ユーロ2004


イタリア2−1ブルガリア

勝つしかないイタリアと敗退が決まったブルガリア(しかもキャプテンのスティリャン・ペトロフが出場停止)。序盤から支配するイタリアだがゴールには至らず、逆に前半終了間際にPK(キッカーはマルティン・ペトロフ)で失点してしまう。ブルガリアは予想以上に集中力が高い。

後半開始早々、カッサーノのシュートがバーに当たり、こぼれ球をペロッタが押し込みゴール。これで勢いに乗ったイタリアは怪我でスタメン落ちしたビエリを投入して猛攻を続ける。だがもう1点が奪えず、CBを削ってディバイオも投入。リスクを冒して攻め続ける。ロスタイム、イタリアはカウンターを受け、左サイドから右に移っていたマルティン・ペトロフにGKと一対一の状況を作られてしまうが、グラウンダーのシュートをブッフォンがストップ。自分が世界一であることを改めて証明する。

ロスタイム終了直前、ついについにカッサーノが決めて逆転する。喜びを爆発させてベンチへ一直線に走る選手たち。だが…。

表情が一変する。スウェーデン2−2デンマーク。何点とろうともイタリアは敗退する事を教えられたのだ。絶望。救国のヒーローだったカッサーノは数秒でその座を追われてしまった。まだゲームは終わっていなかったため選手たちは足取り重くピッチに戻って行ったのだが、一人カッサーノは座り込んで泣きじゃくっている。そして試合終了。

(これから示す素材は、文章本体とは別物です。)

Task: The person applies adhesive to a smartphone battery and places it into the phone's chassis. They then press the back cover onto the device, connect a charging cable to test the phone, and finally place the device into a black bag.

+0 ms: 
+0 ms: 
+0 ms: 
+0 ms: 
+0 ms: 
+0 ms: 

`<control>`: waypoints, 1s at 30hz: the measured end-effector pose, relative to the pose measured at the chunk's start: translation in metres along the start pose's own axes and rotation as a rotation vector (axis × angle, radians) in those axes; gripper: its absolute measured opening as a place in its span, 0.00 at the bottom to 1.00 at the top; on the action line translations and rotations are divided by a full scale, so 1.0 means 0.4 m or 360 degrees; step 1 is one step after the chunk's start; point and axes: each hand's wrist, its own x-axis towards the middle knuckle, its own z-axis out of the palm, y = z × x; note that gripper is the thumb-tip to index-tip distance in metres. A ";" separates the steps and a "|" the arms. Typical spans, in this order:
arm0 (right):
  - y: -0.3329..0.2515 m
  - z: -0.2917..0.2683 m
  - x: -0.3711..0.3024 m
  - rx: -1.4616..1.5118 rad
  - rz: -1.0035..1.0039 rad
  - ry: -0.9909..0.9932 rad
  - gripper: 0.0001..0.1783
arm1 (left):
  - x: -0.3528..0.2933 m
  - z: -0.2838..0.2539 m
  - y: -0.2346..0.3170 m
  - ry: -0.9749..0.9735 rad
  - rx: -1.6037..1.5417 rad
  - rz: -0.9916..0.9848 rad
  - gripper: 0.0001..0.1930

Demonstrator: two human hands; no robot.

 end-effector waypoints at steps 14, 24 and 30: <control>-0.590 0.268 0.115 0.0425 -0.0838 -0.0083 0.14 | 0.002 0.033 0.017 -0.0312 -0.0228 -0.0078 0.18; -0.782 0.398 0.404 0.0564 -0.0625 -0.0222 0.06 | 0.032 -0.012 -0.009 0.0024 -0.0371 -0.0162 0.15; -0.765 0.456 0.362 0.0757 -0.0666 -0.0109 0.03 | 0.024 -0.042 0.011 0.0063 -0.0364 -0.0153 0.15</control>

コメンテーターたちはさかんにカッサーノの姿に触れる。ヤンチャを通り越して単なるクソガキだったカッサーノはこの1年で立派な選手になった。残念ながら最後に人生の苦味を味わう事になってしまったけど、来シーズンにはさらに成長した姿を見せてくれると思う。

そしてもう1人、試合終了と同時にピッチにうずくまってしまった選手がいた。ブルガリアマルティン・ペトロフ。快足を生かしたドリブルと左足の強烈なキックを武器とする、ブルガリアの攻撃の中心選手であったのだが、結局チームは3試合で勝点0、得点たったの1点だけ。その責任を全て抱え込み、彼はうずくまったのだろう。

初戦のスウェーデン戦、1点ビハインドでむかえた後半早々、逆足の右足で決定的なシュートを放つも枠を僅かに外し、その直後2点を立て続けに取られて敗戦。デンマーク戦、前半終了間際にGKと一対一のビッグチャンス、しかしまたも右足でGK正面に力ないシュート。直後、トマソンに決められてそのまま敗戦。イタリア戦、PKを決めた時の喜び様は普通では無かった。だが追いつかれ、それでも試合終了寸前に左足でのシュートチャンスを得た(確認したら結局これも右足でした)のだがブッフォンに止められ、直後に逆転ゴール。

自分が決定機を外し、それが全て敗北につながるという巡り合わせ。マルティン・ペトロフにとっては悪夢の大会になってしまった。立ち直るのには時間がかかるかもしれない。だが、彼も(そしてチームも)まだ若いんだから、次が絶対にあると思う。お疲れ様。


スウェーデン2−2デンマーク


イタリアから「八百長するなよ」とプレッシャーを掛けられていたのだが、まるでそんな素振りのないエキサイティングな好勝負。トマソンの翼くんばりのドライブシュートに始まり後半ロスタイムの同点ゴールで終わるドラマティックな展開だった。両チームの選手・ベンチ・サポーターがみんな歓喜に包まれるという幸せな光景には感動した。その中で1人、勝利を逃したデンマークトマソンだけが厳しい表情でチームメイトに文句を言っていたのにもやや感動した。空気を読まず、どんな時でも全力なトマソンが大好きです。



宇都宮徹壱さんコラム。

少なくともこれだけは断言できる。今日の結果は、決して北欧2カ国の悪意によるものではない、と。もし悪意が存在するならば、それはフットボールの女神によるものだろう。そうまでして彼女は、イタリアに何かを訴えかけているのだ――そう私は考える。

カルチョが変わる日が来るのならば、是非それを見てみたいと思います。